Action item
In the listing below, find each line holding "opening" and copy it.

Source information
/---
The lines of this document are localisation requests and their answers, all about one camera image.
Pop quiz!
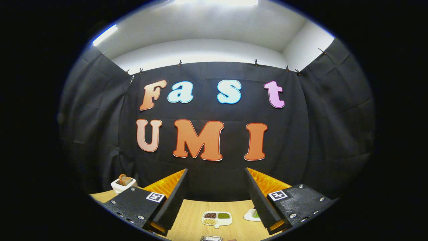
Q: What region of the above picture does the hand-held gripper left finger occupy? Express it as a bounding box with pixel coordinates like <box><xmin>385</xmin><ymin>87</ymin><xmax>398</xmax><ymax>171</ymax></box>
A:
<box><xmin>100</xmin><ymin>168</ymin><xmax>189</xmax><ymax>236</ymax></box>

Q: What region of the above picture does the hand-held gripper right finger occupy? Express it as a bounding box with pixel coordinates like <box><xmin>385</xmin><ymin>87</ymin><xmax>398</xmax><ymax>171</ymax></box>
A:
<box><xmin>244</xmin><ymin>167</ymin><xmax>336</xmax><ymax>235</ymax></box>

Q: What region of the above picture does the small white saucer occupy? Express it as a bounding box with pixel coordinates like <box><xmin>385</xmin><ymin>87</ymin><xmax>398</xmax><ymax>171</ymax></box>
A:
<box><xmin>243</xmin><ymin>209</ymin><xmax>261</xmax><ymax>222</ymax></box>

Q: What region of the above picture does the white divided dish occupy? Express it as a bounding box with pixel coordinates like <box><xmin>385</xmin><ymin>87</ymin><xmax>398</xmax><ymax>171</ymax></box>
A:
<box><xmin>202</xmin><ymin>211</ymin><xmax>233</xmax><ymax>229</ymax></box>

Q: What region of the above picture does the white toaster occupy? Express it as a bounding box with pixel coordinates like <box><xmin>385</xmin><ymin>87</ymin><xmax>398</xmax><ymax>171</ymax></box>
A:
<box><xmin>111</xmin><ymin>177</ymin><xmax>137</xmax><ymax>194</ymax></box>

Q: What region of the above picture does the row of small black clips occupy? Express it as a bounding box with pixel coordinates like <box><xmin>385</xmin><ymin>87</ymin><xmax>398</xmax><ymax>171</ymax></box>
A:
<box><xmin>100</xmin><ymin>47</ymin><xmax>326</xmax><ymax>76</ymax></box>

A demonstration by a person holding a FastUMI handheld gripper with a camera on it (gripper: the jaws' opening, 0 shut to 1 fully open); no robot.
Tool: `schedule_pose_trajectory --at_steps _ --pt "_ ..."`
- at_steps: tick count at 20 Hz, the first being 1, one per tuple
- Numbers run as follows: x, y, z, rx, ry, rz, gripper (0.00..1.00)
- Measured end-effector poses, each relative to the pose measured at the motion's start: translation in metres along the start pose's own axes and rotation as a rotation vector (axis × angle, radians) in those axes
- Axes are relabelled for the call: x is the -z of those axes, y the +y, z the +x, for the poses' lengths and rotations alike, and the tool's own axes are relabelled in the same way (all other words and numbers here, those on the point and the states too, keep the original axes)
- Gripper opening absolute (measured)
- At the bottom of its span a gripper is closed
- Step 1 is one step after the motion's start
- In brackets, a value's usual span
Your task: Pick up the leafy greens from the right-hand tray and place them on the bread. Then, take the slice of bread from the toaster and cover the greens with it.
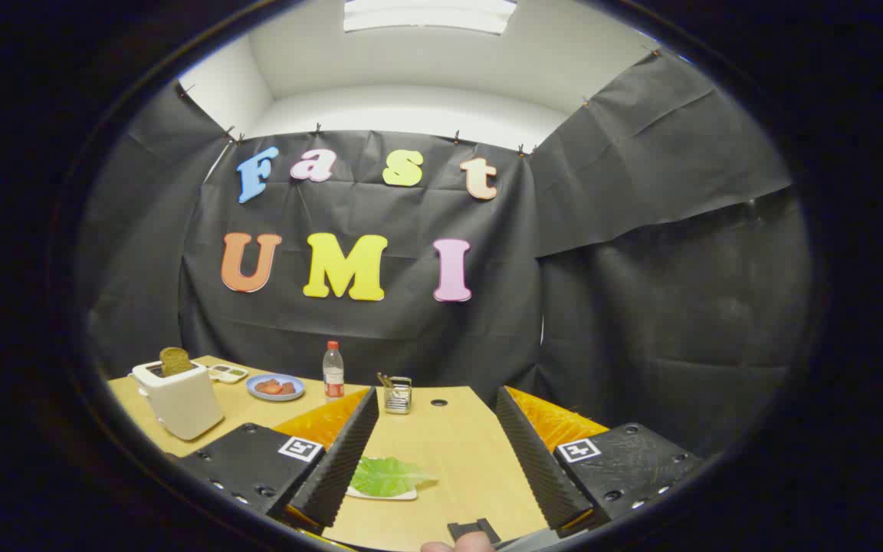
\---
Written solution
A demonstration by a person holding a FastUMI handheld gripper with a camera on it (gripper: the jaws' opening, 0 shut to 1 fully open); no robot.
- Gripper opening absolute (measured)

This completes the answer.